[Recorded data]
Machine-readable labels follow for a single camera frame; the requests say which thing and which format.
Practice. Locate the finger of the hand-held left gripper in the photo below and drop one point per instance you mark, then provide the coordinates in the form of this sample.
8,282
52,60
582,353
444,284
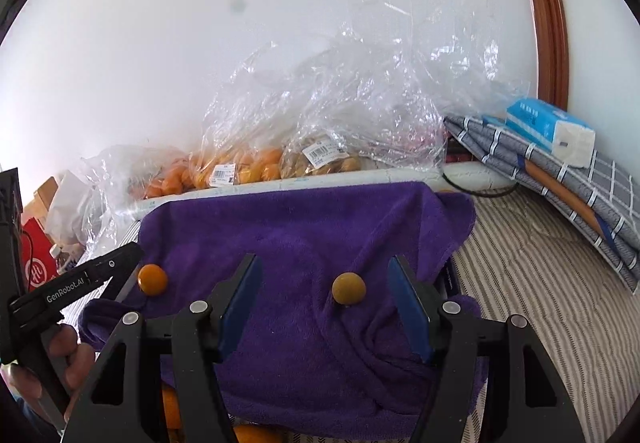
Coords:
120,259

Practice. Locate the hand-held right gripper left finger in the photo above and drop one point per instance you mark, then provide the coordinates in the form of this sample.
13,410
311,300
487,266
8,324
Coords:
242,308

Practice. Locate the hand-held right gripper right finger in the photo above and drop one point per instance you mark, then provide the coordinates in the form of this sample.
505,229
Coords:
410,313

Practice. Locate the small orange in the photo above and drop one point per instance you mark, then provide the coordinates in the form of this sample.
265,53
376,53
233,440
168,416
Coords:
152,279

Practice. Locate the yellow-green round fruit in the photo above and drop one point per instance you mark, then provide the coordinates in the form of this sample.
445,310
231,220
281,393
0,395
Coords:
348,288

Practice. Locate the person's left hand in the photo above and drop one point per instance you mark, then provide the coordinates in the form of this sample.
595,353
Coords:
75,363

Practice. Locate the red paper bag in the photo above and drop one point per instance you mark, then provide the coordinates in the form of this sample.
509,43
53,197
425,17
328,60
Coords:
37,268

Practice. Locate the white plastic bag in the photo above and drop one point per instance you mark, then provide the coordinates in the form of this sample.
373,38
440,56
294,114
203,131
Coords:
70,208

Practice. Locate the clear bag of oranges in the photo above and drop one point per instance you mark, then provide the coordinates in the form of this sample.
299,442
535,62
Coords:
170,180
240,168

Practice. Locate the purple towel-lined tray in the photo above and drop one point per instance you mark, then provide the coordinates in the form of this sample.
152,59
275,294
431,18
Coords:
300,233

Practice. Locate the striped mattress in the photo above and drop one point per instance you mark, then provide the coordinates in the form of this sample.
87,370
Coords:
525,298

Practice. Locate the long white box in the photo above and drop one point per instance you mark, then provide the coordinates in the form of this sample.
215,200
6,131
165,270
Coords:
350,175

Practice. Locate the clear bag of brown fruit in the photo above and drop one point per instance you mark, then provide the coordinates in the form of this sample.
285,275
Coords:
320,163

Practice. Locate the blue white tissue pack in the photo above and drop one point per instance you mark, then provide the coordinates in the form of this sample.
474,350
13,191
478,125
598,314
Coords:
545,125

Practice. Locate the grey checked folded cloth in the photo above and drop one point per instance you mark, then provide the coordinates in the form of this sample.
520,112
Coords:
615,203

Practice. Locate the brown wooden door frame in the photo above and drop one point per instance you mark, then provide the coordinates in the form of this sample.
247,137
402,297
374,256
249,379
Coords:
547,13

◆ WORK TASK
All of the data must be given again exactly, without the pictures.

◆ SOLVED EXERCISE
Machine-readable labels follow for a single camera frame; the requests say which thing and which format.
Practice. Locate the finger of the hand-held left gripper in the photo below and drop one point per instance you mark, then provide the coordinates in the form of this sample.
8,282
52,60
582,353
444,284
Coords:
120,259

Practice. Locate the hand-held right gripper left finger in the photo above and drop one point per instance you mark, then provide the coordinates in the form of this sample.
13,410
311,300
487,266
8,324
Coords:
242,308

Practice. Locate the hand-held right gripper right finger in the photo above and drop one point per instance you mark, then provide the coordinates in the form of this sample.
505,229
Coords:
410,313

Practice. Locate the small orange in the photo above and drop one point per instance you mark, then provide the coordinates in the form of this sample.
265,53
376,53
233,440
168,416
Coords:
152,279

Practice. Locate the yellow-green round fruit in the photo above and drop one point per instance you mark, then provide the coordinates in the form of this sample.
445,310
231,220
281,393
0,395
Coords:
348,288

Practice. Locate the person's left hand in the photo above and drop one point per instance you mark, then provide the coordinates in the form of this sample.
595,353
Coords:
75,363

Practice. Locate the red paper bag in the photo above and drop one point per instance you mark, then provide the coordinates in the form of this sample.
509,43
53,197
425,17
328,60
Coords:
37,268

Practice. Locate the white plastic bag in the photo above and drop one point per instance you mark, then provide the coordinates in the form of this sample.
373,38
440,56
294,114
203,131
Coords:
70,208

Practice. Locate the clear bag of oranges in the photo above and drop one point per instance you mark, then provide the coordinates in the form of this sample.
299,442
535,62
Coords:
170,180
240,168

Practice. Locate the purple towel-lined tray in the photo above and drop one point per instance you mark, then provide the coordinates in the form of this sample.
152,59
275,294
431,18
Coords:
300,233

Practice. Locate the striped mattress in the photo above and drop one point per instance you mark, then provide the coordinates in the form of this sample.
87,370
Coords:
525,298

Practice. Locate the long white box in the photo above and drop one point per instance you mark, then provide the coordinates in the form of this sample.
215,200
6,131
165,270
Coords:
350,175

Practice. Locate the clear bag of brown fruit in the photo above and drop one point per instance you mark, then provide the coordinates in the form of this sample.
285,275
Coords:
320,163

Practice. Locate the blue white tissue pack in the photo above and drop one point per instance you mark, then provide the coordinates in the form of this sample.
474,350
13,191
478,125
598,314
Coords:
545,125

Practice. Locate the grey checked folded cloth in the photo above and drop one point per instance you mark, then provide the coordinates in the form of this sample.
520,112
Coords:
615,203

Practice. Locate the brown wooden door frame in the photo above and drop one point per instance you mark, then provide the coordinates in the form of this sample.
247,137
402,297
374,256
249,379
Coords:
547,13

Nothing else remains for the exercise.